Directions:
Repeat the data word for word, excluding every picture.

┌──

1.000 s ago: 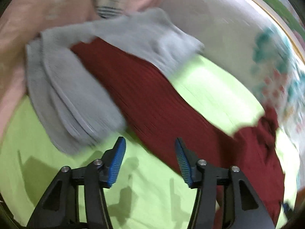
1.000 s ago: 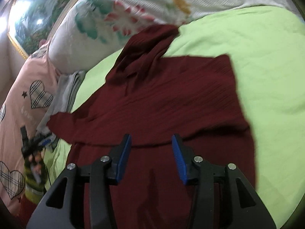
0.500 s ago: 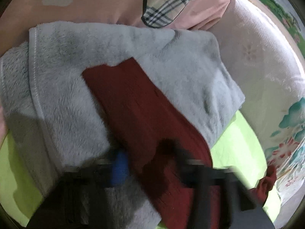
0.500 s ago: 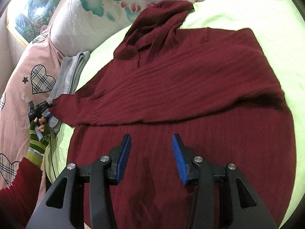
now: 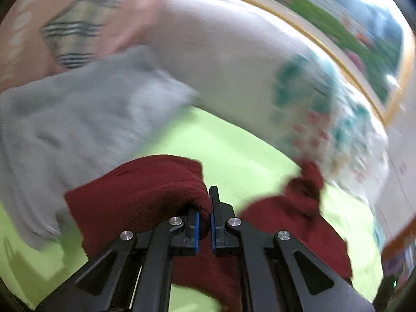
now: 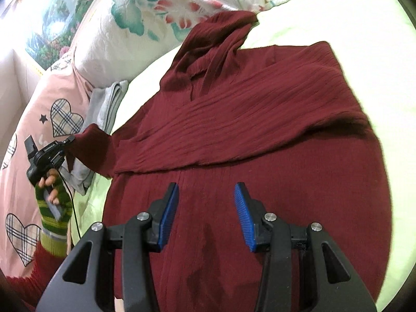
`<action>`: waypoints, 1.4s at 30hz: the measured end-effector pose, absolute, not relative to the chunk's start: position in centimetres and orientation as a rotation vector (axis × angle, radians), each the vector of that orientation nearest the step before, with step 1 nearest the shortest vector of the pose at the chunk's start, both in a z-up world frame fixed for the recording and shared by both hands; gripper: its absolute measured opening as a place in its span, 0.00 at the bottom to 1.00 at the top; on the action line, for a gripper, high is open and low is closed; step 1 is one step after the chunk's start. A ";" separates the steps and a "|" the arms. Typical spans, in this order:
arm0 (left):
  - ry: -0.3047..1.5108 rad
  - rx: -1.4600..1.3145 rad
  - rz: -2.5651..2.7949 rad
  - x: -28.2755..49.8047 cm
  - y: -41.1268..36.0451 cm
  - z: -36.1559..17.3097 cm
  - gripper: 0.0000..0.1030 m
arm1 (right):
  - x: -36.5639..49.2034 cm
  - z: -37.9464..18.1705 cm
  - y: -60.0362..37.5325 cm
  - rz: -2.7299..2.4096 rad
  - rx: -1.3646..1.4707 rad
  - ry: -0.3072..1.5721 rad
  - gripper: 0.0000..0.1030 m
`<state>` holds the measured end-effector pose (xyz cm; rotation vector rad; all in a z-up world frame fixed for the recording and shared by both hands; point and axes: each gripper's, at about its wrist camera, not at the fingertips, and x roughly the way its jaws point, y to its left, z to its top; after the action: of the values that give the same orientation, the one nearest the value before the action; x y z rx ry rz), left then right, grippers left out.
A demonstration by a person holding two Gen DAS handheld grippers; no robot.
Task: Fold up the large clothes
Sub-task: 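Grasp the other sleeve with the left gripper and fold it across the body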
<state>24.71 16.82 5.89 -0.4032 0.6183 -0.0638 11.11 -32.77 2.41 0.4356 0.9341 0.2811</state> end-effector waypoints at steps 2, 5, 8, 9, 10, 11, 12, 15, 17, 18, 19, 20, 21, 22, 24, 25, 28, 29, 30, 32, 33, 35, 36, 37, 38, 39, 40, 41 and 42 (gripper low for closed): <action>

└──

Task result:
1.000 s ago: 
1.000 s ago: 
0.500 s ago: 
0.500 s ago: 
now: 
now: 
`<action>`: waypoints, 1.4s at 30hz: the measured end-effector pose, absolute, not relative to the chunk's start: position in centimetres and orientation as a rotation vector (axis × angle, radians), each the vector of that orientation nearest the step before, with step 1 nearest the shortest vector of the pose at the chunk's start, both in a z-up world frame fixed for the recording and shared by both hands; gripper: its absolute measured opening as a place in its span, 0.00 at the bottom to 1.00 at the top; on the action line, for a gripper, high is open and low is closed; step 1 is one step after the chunk's start. A ";" separates the steps and a "|" the arms. Typical spans, in this order:
arm0 (left):
  - ry: -0.3047..1.5108 rad
  - rx: -1.4600..1.3145 rad
  - rz: -2.5651..2.7949 rad
  - x: -28.2755..49.8047 cm
  - y: -41.1268..36.0451 cm
  - z: -36.1559..17.3097 cm
  - gripper: 0.0000..0.1030 m
arm1 (right):
  - x: -36.5639..49.2034 cm
  - z: -37.9464..18.1705 cm
  - y: -60.0362..37.5325 cm
  - rz: -2.7299..2.4096 rad
  - rx: -1.3646..1.4707 rad
  - ry: -0.3072..1.5721 rad
  - gripper: 0.0000..0.1030 m
`<state>` holds the measured end-effector pose (xyz cm; rotation vector rad; all in a z-up world frame fixed for the recording and shared by both hands; point and axes: each gripper's, at about its wrist camera, not at the fingertips, and x roughly the way its jaws point, y to its left, z to its top; after the action: of the values that give the same orientation, the one nearest the value before the action; x y z rx ry rz), left then right, grippers left out.
A demonstration by a person holding two Gen DAS handheld grippers; no robot.
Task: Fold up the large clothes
Sub-task: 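Grasp the other sleeve with the left gripper and fold it across the body
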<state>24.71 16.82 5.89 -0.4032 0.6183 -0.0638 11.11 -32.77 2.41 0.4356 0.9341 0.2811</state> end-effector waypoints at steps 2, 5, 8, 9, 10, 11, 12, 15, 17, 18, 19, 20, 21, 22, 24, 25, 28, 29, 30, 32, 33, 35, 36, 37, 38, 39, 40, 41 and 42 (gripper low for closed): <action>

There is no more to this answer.